Birdman won best feature at Saturday's Independent Film Spirit Awards, further boosting its momentum. At the pre-Oscars beachside bash, star Michael Keaton, who won best actor, proclaimed the film "bold cinema" and "a game changer," a judgment shared by many in Hollywood who no doubt recognise something in Keaton's character's out-of-control ego.
But the coronation of Birdman is far from assured. Many believe the landmark of Richard Linklater's 12-years-in-the-making Boyhood will ultimately prove irresistible to academy members. Best director also appears to be a toss-up between Inarritu and Linklater.

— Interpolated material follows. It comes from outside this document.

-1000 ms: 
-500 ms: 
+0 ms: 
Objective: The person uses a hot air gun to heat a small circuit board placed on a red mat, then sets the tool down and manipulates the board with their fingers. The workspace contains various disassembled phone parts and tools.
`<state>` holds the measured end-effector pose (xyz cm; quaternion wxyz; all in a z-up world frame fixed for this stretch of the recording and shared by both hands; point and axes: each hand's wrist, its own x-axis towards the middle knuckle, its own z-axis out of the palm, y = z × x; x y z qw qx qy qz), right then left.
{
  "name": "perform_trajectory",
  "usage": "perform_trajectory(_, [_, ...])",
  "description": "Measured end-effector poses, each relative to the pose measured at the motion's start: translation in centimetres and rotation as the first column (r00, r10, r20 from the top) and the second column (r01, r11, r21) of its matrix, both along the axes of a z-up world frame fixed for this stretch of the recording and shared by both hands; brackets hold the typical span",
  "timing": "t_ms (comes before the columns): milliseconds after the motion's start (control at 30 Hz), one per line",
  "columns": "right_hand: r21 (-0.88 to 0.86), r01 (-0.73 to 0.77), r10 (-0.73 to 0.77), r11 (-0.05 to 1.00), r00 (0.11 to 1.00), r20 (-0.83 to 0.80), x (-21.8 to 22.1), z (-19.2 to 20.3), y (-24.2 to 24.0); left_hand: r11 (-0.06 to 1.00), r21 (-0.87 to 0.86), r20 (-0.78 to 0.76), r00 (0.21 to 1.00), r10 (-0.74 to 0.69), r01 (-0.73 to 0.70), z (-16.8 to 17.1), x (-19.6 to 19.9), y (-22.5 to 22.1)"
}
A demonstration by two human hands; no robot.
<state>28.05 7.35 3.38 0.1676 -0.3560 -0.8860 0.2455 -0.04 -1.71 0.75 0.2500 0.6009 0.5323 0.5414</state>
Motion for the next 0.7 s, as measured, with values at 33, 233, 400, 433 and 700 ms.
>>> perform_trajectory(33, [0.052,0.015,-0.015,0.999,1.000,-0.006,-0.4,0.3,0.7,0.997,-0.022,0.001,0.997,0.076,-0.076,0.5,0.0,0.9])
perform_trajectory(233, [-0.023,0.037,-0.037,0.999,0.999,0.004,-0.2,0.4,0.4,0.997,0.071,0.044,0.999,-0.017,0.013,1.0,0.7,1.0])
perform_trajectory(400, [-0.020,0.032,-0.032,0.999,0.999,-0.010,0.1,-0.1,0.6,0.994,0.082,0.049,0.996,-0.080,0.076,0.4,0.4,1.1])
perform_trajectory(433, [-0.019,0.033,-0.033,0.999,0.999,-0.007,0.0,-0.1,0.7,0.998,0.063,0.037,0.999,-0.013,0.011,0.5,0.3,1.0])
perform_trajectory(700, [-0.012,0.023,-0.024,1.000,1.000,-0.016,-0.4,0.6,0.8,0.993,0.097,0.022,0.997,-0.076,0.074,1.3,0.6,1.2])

Three of the acting winners - Julianne Moore (Still Alice), JK Simmons (Whiplash) and Patricia Arquette (Boyhood) - are virtual locks going into Sunday's show, but best actor will be a nail biter.
It could be the young British star Eddie Redmayne for his technically nuanced performance as theoretical physicist Stephen Hawking in The Theory of Everything, or it could be Keaton's career-topper in Birdman, as an actor trying to flee his superhero past.
But whether suspense will be enough to pull viewers to the telecast on ABC remains to be seen. Host Neil Patrick Harris will hope to continue the recent ratings upswing for the Oscars, which last year drew 43 million viewers, making it the most-watched entertainment telecast in a decade.
This year's crop of nominees, however, is notably light on box-office smashes. Clint Eastwood's American Sniper (six nominations including best picture) is the only best-picture candidate to gross more than $100 million domestically. (A runaway hit, it recently surpassed $300 million.)
Possibly worse for the Oscars is that the lack of diversity in the nominees this year (all 20 nominated actors are white) turned off many potential viewers and led some to call for a boycott of the broadcast. Producers Craig Zadan and Neil Meron are likely to aim for a telecast more inclusive than the nominees.
Planned performers include Lady Gaga, Jack Black, Jennifer Hudson and Anna Kendrick, as well as Oscar-nominated original songs: Common and John Legend (Glory from Selma), Maroon 5 (Lost Stars from Begin Again), Tim McGraw (I'm Not Gonna Miss You from Glen Campbell), Rita Ora (Grateful from Beyond the Lights) and Tegan and Sara with the Lonely Island (Everything Is Awesome from The Lego Movie).
Oprah Winfrey (a co-star in Selma) will be among the presenters, as will Eddie Murphy, Chris Pratt, Kevin Hart, Ben Affleck, Jennifer Aniston, Scarlett Johansson, Cate Blanchett, Channing Tatum and John Travolta.
Increasingly, ratings are driven by moments that spark social media frenzy, like when Travolta famously mispronounced the name of singer Idina Menzel as Adele Dazeem at last year's show. Sunday night, he gets a chance for redemption.